Meaning of sexual harassment

(1) For the purposes of this Division, a person sexually harasses another person (the person harassed) if:

(a) the person makes an unwelcome sexual advance, or an unwelcome request for sexual favours, to the person harassed; or

(b) engages in other unwelcome conduct of a sexual nature in relation to the person harassed…

(2) In this section:

‘conduct of a sexual nature’ includes making a statement of a sexual nature to a person, or in the presence of a person, whether the statement is made orally or in writing.”

This definition, and its focus on ‘of a sexual nature’, means that while LGBTI people are protected against ‘sexual harassment’ under the Sex Discrimination Act 1984, only a small fraction of the anti-LGBTI verbal abuse that is experienced by LGBTI Australians would be covered by this provision – the vast majority of harassment and abuse, including nearly all of the comments reported in The State of Homophobia, Biphobia & Transphobia, would remain entirely legal.

Of course, given their ongoing refusal to pass marriage equality without a completely unnecessary, wasteful and divisive plebiscite, and the attacks on and dismantling of the Safe Schools program, it was always unlikely that the Turnbull Government would do anything substantive to tackle anti-LGBTIQ verbal harassment and abuse.

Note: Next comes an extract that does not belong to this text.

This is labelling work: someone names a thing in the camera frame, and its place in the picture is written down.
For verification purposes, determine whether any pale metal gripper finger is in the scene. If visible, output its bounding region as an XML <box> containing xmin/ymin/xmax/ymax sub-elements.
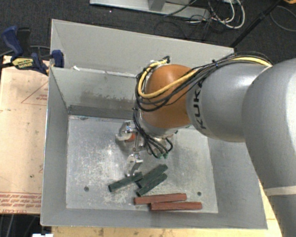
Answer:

Still, now that they have been presented with the evidence, they can no longer claim that there is no problem with homophobia, biphobia, transphobia and intersexphobia in Australia. They know it exists – they are simply choosing to ignore it.

Here is the full response from the Attorney-General’s Department:

27 April 2017

Dear Mr Lawrie

Thank you for your correspondent of 3 April 2017 to the Prime Minister, the Hon Malcolm Turnbull MP, regarding Commonwealth anti-vilification laws. Your letter was referred to the Attorney-General, Senator the Hon George Brandis QC, as the matter falls within his portfolio. The Attorney-General has asked me to respond on his behalf.

The Australian Government believes that people are entitled to respect, dignity and the opportunity to participate in society and receive the protection of the law regardless of their sexual orientation, gender identity or intersex status. The Sex Discrimination Act 1984 (Cth) prohibits discrimination on these grounds in a range of areas of public life.

The Sex Discrimination Act also prohibits sexual harassment in a number of areas of public life. Under the definition of sexual harassment, the circumstances to be taken into account include, but are not limited to, the sex, sexual orientation, gender identity and intersex status of the person harassed.

Criminal laws in Australia generally prohibit conduct which threatens or results in harm to a person, regardless of the individual attributes of the victim.

The Australian Government considers these protections, in conjunction with other protections under Australian law, are appropriate in addressing the behaviour outlined in your letter.

Thank you for bringing your concerns to the attention of the Australian Government.

Yours sincerely

[Name withheld]

Director, Human Rights

Civil Law Unit

 

**********

 

Original Post:

 

The Hon Malcolm Turnbull MP

Prime Minister

PO Box 6022

House of Representatives

Parliament House

Canberra ACT 2600

Monday 3 April 2017

Dear Prime Minister

Commonwealth Anti-Vilification Laws

I am writing to you about a subject that has preoccupied your Government in recent weeks: Commonwealth anti-vilification laws.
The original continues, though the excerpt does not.